Who decides which source a patient gets?

This is the question that trips up a lot of well-meaning people, so it is worth stating plainly: the donor does not choose the method, and neither does any charity or registry. NMDP states directly that "the patient's doctor determines the best method for their treatment."

That decision depends on medical factors, the patient's diagnosis and age, their size, their risk of complications, and what the transplant team judges will give the best chance of a good outcome. When you join a registry, you are saying you are willing to help however you are needed. If you are ever identified as a match, the registry and the transplant team will talk you through exactly what is being requested and why, and you can ask any question you like before agreeing.

Where the Jada Bascom Foundation fits in

A quick, honest note about who we are. The Jada Bascom Foundation is a nonprofit that helps people understand donation and find the right registry for their country. We do not run a registry, mail swab kits, test anyone's tissue type, store donor records, or decide who is eligible. Those roles belong to the donor registries and transplant centers. Our job is simply to help you take the first step with clear, trustworthy information, and then point you to the organization that handles the rest.

Understanding the three sources is a great start, because it replaces a vague sense of "that sounds scary" with a clear picture of what is actually involved. For most adults, it means a procedure much like giving blood. For everyone, it means the potential to help rebuild a stranger's blood and immune system.

Ready to take the next step?

The most powerful thing an adult can do is get on the registry, because a patient can only be matched with someone who is already listed. Registries are organized country by country, so the right place to sign up depends on where you live.

[Find the donor registry for your country](/find-your-registry) and learn how to join. It usually starts with a simple cheek swab, and it could be the reason someone gets a second chance.

Frequently asked questions

What is the difference between bone marrow, PBSC, and cord blood?

They are three different sources of the same blood-forming stem cells. Bone marrow is collected surgically from the pelvic bone under anesthesia. PBSC (peripheral blood stem cells) are collected without surgery from a vein in the arm, much like giving blood. Cord blood is collected from the umbilical cord and placenta after a baby is born. According to HRSA, all three are used in transplants.
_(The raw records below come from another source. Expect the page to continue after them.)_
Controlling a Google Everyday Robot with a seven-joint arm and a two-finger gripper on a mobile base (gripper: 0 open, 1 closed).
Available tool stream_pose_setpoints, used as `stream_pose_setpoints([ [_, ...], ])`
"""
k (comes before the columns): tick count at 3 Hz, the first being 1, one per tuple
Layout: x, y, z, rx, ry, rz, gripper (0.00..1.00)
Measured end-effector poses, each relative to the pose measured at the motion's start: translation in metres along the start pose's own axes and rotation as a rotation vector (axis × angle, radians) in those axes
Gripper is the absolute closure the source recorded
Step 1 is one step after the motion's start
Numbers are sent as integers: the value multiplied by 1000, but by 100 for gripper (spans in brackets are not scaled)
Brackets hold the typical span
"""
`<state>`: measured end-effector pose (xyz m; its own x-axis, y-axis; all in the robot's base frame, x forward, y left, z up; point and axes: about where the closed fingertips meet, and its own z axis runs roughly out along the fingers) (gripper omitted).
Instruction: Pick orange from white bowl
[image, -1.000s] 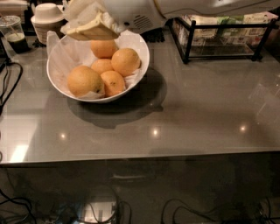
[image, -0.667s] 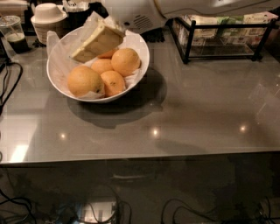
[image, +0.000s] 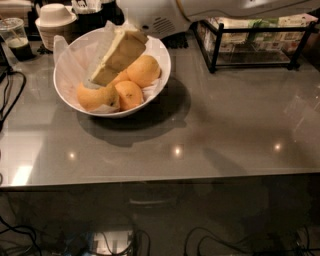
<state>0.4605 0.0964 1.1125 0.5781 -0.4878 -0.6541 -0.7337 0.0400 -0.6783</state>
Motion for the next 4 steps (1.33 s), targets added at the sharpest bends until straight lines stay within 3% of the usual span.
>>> stream_pose_setpoints([
  [1, -4, -2, 3, -34, 7, -3, 0],
  [2, 14, -4, 13, -111, 28, 42, 0],
  [3, 46, 3, 24, -202, 70, 116, 0],
  [4, 80, 15, 33, -261, 93, 194, 0],
])
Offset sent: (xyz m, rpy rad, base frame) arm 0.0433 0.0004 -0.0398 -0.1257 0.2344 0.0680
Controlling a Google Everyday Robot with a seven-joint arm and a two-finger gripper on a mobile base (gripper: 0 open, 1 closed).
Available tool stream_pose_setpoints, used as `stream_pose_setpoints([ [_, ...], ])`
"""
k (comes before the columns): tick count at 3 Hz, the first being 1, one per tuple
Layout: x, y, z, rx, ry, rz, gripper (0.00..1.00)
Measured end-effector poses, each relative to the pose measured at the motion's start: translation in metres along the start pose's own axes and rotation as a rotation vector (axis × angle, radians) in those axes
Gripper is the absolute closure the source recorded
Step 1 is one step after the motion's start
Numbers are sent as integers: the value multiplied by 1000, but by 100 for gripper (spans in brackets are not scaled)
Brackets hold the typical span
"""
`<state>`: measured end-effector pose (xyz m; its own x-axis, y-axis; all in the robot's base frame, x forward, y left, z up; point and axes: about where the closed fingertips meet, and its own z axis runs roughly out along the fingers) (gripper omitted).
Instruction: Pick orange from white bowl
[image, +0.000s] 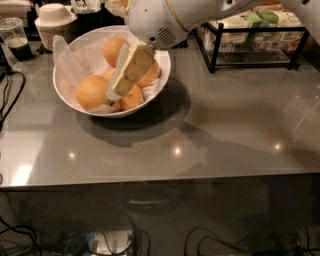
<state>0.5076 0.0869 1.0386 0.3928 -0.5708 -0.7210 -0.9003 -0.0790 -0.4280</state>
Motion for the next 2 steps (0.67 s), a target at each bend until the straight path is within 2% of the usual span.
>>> stream_pose_setpoints([
  [1, 30, 4, 18, -16, -38, 70, 0],
  [2, 53, -5, 50, 27, -180, 135, 0],
])
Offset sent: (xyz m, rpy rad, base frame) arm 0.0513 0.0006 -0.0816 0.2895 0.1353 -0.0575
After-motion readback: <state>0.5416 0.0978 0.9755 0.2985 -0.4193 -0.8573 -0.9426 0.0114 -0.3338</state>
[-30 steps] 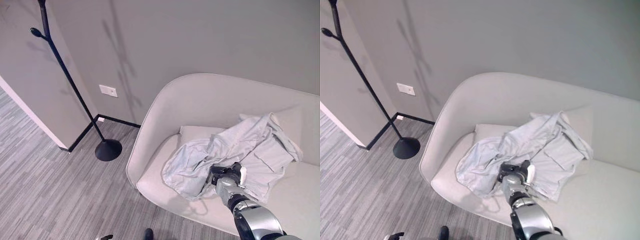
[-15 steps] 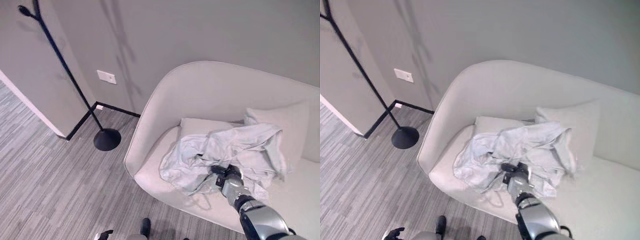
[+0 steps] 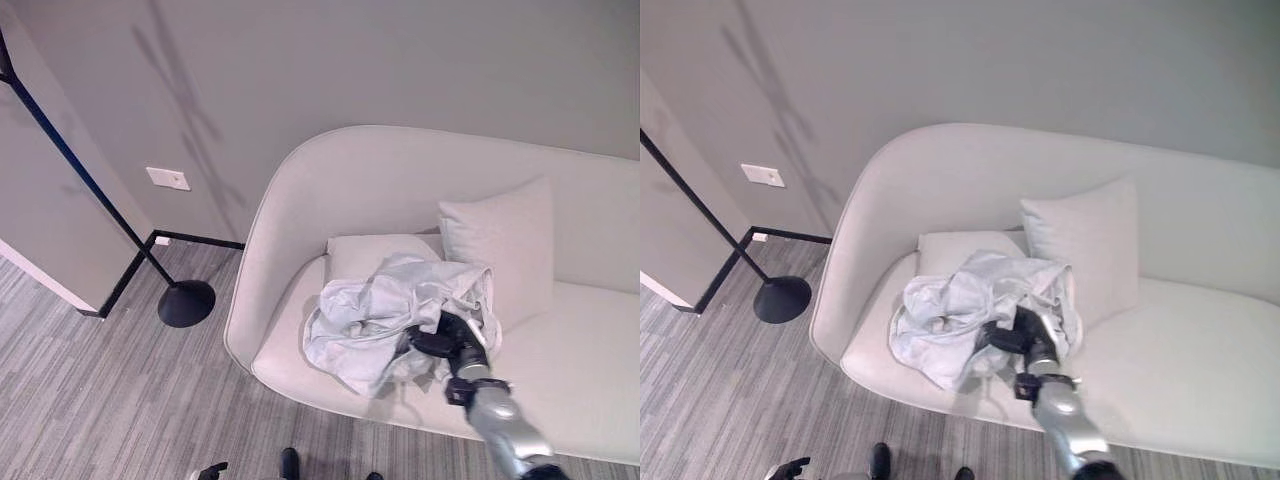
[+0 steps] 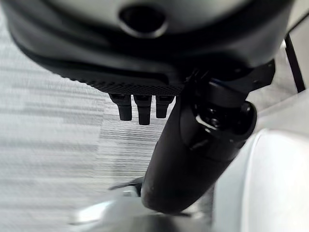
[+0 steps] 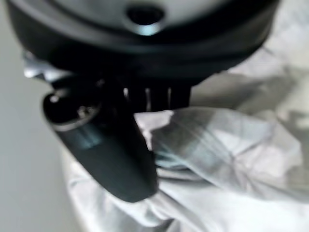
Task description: Hang the clothes on the sofa on the clothes rack.
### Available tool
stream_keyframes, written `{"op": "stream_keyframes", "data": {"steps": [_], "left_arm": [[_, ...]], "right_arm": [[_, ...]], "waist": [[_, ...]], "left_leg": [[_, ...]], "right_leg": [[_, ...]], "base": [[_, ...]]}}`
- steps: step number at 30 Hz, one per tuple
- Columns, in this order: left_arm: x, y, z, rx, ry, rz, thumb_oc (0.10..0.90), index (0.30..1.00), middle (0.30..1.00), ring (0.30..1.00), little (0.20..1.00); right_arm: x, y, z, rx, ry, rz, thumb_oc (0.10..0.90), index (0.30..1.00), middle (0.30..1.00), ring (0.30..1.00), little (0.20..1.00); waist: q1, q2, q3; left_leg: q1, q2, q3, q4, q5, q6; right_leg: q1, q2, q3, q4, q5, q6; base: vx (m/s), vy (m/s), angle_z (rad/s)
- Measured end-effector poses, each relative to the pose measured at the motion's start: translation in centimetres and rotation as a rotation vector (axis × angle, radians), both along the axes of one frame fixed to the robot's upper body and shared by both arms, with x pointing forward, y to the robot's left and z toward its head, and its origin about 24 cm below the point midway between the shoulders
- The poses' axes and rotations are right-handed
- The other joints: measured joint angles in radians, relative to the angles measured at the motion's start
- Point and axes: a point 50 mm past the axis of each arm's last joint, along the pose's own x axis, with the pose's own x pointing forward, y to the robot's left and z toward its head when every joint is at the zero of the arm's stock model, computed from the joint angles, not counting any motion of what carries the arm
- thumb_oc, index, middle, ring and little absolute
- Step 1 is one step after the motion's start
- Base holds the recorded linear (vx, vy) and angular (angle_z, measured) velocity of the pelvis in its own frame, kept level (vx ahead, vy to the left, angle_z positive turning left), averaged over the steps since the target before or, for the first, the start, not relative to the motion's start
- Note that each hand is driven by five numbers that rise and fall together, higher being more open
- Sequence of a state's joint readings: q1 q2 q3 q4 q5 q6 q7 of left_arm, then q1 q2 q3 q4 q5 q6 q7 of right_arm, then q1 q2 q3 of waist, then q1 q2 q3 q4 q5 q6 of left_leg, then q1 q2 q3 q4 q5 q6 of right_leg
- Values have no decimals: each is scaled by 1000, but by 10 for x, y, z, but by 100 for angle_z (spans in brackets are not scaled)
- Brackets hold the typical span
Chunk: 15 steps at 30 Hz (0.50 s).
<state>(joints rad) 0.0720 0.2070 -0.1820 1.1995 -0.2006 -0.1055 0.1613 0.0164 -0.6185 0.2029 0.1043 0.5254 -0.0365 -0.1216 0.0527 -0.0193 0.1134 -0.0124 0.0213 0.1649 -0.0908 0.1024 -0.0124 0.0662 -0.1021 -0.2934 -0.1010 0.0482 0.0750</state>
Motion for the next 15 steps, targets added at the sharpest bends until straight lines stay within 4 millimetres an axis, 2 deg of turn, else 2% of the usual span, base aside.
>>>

Which type of donation is most common?

For adult donors, PBSC is by far the most common. According to NMDP (formerly Be The Match), about 90% of donations are made through PBSC and the remaining 10% through bone marrow.

Do I get to choose whether I donate bone marrow or PBSC?

No. NMDP states that the patient's doctor determines the best method based on what is safest and most effective for that patient. When you join a registry, you are agreeing to help in whatever way is needed, and the transplant team will explain exactly what is being requested before you decide.

Is bone marrow donation painful?

According to NMDP, marrow donation is a surgical outpatient procedure done under general or regional anesthesia, so donors feel no pain during the collection itself. The incisions are tiny and usually do not need stitches, and most donors return to normal activities within a few days to a week.

Does the Jada Bascom Foundation run a registry or mail swab kits?

No. The Jada Bascom Foundation is a nonprofit that helps people understand donation and find the right registry for their country. We do not run a registry, mail kits, type anyone's tissue, store donor records, or decide eligibility. Those roles belong to the donor registries and transplant centers we refer people to.